Money for the program would be released in segments, with the Treasury secretary receiving $250 billion immediately. Paulson has said he expects to spend about $50 billion a month on the program.
The Treasury secretary's power to purchase assets would end on Dec. 31, 2009, although the next administration could seek a one-year extension. The assets could be held indefinitely and sold when the housing market recovers, theoretically for a profit.
To protect taxpayers, participating firms would be required to give the government warrants to buy stock so taxpayers could benefit if they return to profitability. If the government does not regain all of its money after five years, the president would be required to submit a plan for recovering the money "from entities benefiting from the program." Given those provisions, some firms might be discouraged from participating, but few have so far indicated their intentions either way.
The measure also would require federal officials to rein in excessive compensation for corporate executives who participate in the bailout program, a first step toward addressing a longtime Democratic priority. According to a recent report by the Institute for Policy Studies, the chief executives of large U.S. companies made an average of $10.5 million last year, 344 times the pay of the average worker.
The bill also requires Paulson to establish a new federal insurance program, funded by the banks, that would protect firms against loss from troubled assets. Although Paulson and Bernanke had concluded that such a program would not be an effective way to pump needed cash into struggling firms, House Republicans demanded the provision, saying it would offer an alternative method for shoring up companies at no cost to taxpayers.

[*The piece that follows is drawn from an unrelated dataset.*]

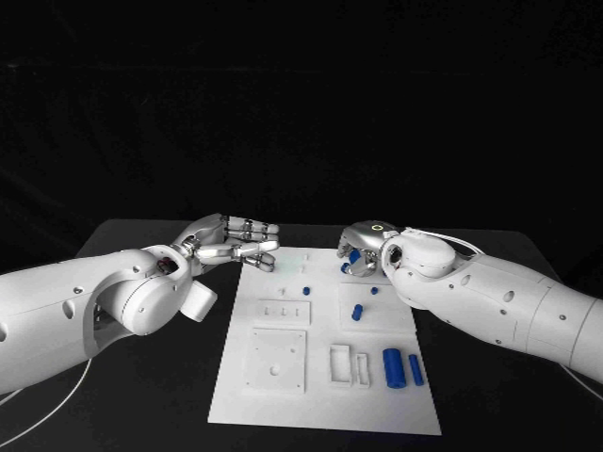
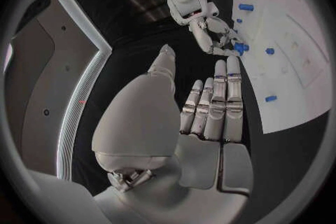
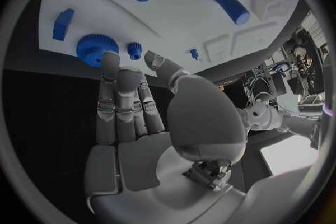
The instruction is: Assemble the parts on the task board
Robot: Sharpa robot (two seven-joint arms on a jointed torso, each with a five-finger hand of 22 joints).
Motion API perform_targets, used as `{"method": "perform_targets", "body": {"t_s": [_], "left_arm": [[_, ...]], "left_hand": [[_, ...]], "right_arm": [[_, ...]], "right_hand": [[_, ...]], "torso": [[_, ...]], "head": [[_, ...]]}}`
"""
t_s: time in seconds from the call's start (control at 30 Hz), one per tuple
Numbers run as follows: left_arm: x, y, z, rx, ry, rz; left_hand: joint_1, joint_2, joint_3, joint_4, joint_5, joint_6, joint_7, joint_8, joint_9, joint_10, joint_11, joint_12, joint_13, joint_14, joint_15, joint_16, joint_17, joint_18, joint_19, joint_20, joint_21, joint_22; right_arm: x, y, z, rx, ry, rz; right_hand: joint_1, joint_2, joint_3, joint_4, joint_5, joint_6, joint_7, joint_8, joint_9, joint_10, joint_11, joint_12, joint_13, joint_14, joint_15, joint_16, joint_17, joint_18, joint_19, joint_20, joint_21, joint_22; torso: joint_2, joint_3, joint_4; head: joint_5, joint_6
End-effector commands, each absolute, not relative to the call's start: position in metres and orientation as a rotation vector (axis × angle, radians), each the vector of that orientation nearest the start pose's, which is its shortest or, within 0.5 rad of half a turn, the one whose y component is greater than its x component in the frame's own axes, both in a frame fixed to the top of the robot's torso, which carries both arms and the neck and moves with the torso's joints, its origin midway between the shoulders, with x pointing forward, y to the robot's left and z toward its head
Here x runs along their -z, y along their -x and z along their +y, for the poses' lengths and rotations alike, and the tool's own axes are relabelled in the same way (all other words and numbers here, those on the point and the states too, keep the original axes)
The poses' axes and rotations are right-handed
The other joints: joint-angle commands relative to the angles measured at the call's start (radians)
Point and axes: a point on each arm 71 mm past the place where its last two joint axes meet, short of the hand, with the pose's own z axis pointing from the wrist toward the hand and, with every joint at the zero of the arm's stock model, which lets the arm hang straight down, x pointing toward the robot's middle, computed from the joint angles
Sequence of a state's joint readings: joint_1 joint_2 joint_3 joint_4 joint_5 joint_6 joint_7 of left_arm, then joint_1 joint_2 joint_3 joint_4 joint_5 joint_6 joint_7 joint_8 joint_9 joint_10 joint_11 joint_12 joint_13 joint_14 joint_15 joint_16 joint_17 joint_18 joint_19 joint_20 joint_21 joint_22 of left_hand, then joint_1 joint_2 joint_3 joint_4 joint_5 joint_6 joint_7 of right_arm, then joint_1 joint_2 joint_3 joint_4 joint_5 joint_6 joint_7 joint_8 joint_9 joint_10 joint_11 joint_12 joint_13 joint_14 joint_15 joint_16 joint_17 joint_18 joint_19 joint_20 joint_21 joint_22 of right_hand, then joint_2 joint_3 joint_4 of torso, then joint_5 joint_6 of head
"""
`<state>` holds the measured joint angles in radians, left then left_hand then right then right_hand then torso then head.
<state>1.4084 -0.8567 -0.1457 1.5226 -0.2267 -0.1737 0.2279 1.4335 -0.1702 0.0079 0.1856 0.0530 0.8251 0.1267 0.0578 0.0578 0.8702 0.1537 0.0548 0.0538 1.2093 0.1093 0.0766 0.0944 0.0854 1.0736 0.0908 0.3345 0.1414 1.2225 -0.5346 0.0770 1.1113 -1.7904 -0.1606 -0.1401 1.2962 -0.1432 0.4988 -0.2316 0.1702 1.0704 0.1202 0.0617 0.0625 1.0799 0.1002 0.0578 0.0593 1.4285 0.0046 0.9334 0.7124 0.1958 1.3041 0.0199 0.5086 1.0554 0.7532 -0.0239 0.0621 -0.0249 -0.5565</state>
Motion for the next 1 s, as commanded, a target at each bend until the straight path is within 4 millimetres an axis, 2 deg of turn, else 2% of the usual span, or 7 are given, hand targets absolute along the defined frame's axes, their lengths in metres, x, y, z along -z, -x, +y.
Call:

After days of at-times grueling negotiations, House Speaker Nancy Pelosi (D-Calif.) said lawmakers will now be asked to approve the bill without further changes. "The bill is frozen. It's on the Internet," she told reporters. "The public is looking at it."
While the bill is likely to have strong support in the Senate, its chances are less clear in the House, where leaders in both parties said they were still unsure how many votes it would receive. Democrats and Republicans were summoned into separate private meetings late yesterday where leaders shared the final details of the bill and urged a vote for its passage.
After stalling negotiations late last week, key Republicans spoke in support of the measure. Rep. Eric Cantor (R-Va.) who helped draft the insurance provision, assured lawmakers that the bill now contains important safeguards for taxpayers. Rep. Chris Shays (R-Conn.), a moderate who represents many financial services industry executives, said the meeting took on a solemn tone as several retiring lawmakers spoke with passion about the historic nature of what will likely be their last vote.
Meanwhile, Democrats meeting nearby in the basement of the Capitol also heard a rallying cry from their leaders, who won support from some surprising corners. Rep. Jim Marshall (D-Ga.), who represents a conservative-leaning district and is a frequent GOP target, told his colleagues that passing the legislation is more important than winning re-election.
"I am willing to give up my seat over this," Marshall said, according to one attendee.
In both meetings, lawmakers continued to worry aloud about how to protect taxpayers from bearing the cost of the bailout, an issue that was also one of the most fiercely contested matters in talks with Paulson early yesterday.